→ Your assignment
Go through the material and set down every line without alteration.

→ Given material
■ ■ ■ ■

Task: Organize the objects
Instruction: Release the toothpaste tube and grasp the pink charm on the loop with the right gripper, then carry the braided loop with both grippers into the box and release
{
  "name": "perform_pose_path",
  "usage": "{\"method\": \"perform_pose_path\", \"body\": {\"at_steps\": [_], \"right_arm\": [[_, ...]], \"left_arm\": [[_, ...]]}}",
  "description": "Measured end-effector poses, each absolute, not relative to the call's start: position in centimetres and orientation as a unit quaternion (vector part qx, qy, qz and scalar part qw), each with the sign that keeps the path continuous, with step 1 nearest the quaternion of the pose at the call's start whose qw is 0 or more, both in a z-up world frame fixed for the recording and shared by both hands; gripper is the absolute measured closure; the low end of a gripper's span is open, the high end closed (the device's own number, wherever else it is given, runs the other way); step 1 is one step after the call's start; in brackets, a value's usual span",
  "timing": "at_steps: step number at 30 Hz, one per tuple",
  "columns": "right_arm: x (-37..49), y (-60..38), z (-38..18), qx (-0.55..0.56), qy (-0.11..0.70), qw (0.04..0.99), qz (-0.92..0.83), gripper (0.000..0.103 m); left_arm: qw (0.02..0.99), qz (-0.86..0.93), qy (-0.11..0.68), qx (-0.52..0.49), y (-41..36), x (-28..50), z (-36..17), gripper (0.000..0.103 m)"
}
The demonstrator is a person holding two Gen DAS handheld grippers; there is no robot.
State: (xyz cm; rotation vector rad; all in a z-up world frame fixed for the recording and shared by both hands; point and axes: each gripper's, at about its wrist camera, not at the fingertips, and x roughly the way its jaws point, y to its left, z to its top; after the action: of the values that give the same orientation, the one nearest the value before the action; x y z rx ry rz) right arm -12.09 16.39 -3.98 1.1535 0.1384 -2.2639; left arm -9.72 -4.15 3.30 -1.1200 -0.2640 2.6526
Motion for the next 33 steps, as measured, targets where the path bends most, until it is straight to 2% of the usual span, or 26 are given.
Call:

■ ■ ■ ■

→ Answer space
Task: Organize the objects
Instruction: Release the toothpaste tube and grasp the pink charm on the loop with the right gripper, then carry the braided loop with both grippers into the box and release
{
  "name": "perform_pose_path",
  "usage": "{\"method\": \"perform_pose_path\", \"body\": {\"at_steps\": [_], \"right_arm\": [[_, ...]], \"left_arm\": [[_, ...]]}}",
  "description": "Measured end-effector poses, each absolute, not relative to the call's start: position in centimetres and orientation as a unit quaternion (vector part qx, qy, qz and scalar part qw), each with the sign that keeps the path continuous, with step 1 nearest the quaternion of the pose at the call's start whose qw is 0 or more, both in a z-up world frame fixed for the recording and shared by both hands; gripper is the absolute measured closure; the low end of a gripper's span is open, the high end closed (the device's own number, wherever else it is given, runs the other way); step 1 is one step after the call's start; in brackets, a value's usual span",
  "timing": "at_steps: step number at 30 Hz, one per tuple",
  "columns": "right_arm: x (-37..49), y (-60..38), z (-38..18), qx (-0.55..0.56), qy (-0.11..0.70), qw (0.04..0.99), qz (-0.92..0.83), gripper (0.000..0.103 m); left_arm: qw (0.02..0.99), qz (-0.86..0.93), qy (-0.11..0.68), qx (-0.52..0.49), y (-41..36), x (-28..50), z (-36..17), gripper (0.000..0.103 m)"
}
The demonstrator is a person holding two Gen DAS handheld grippers; there is no robot.
State: (xyz cm; rotation vector rad; all in a z-up world frame fixed for the recording and shared by both hands; point and axes: each gripper's, at about its wrist camera, not at the fingertips, and x roughly the way its jaws point, y to its left, z to its top; after the action: of the values that give the same orientation, the one nearest the value before the action; x y z rx ry rz) right arm -12.09 16.39 -3.98 1.1535 0.1384 -2.2639; left arm -9.72 -4.15 3.30 -1.1200 -0.2640 2.6526
Motion for the next 33 steps, as measured, targets where the path bends most, until it is straight to 2% of the usual span, or 26 are given.
Call:

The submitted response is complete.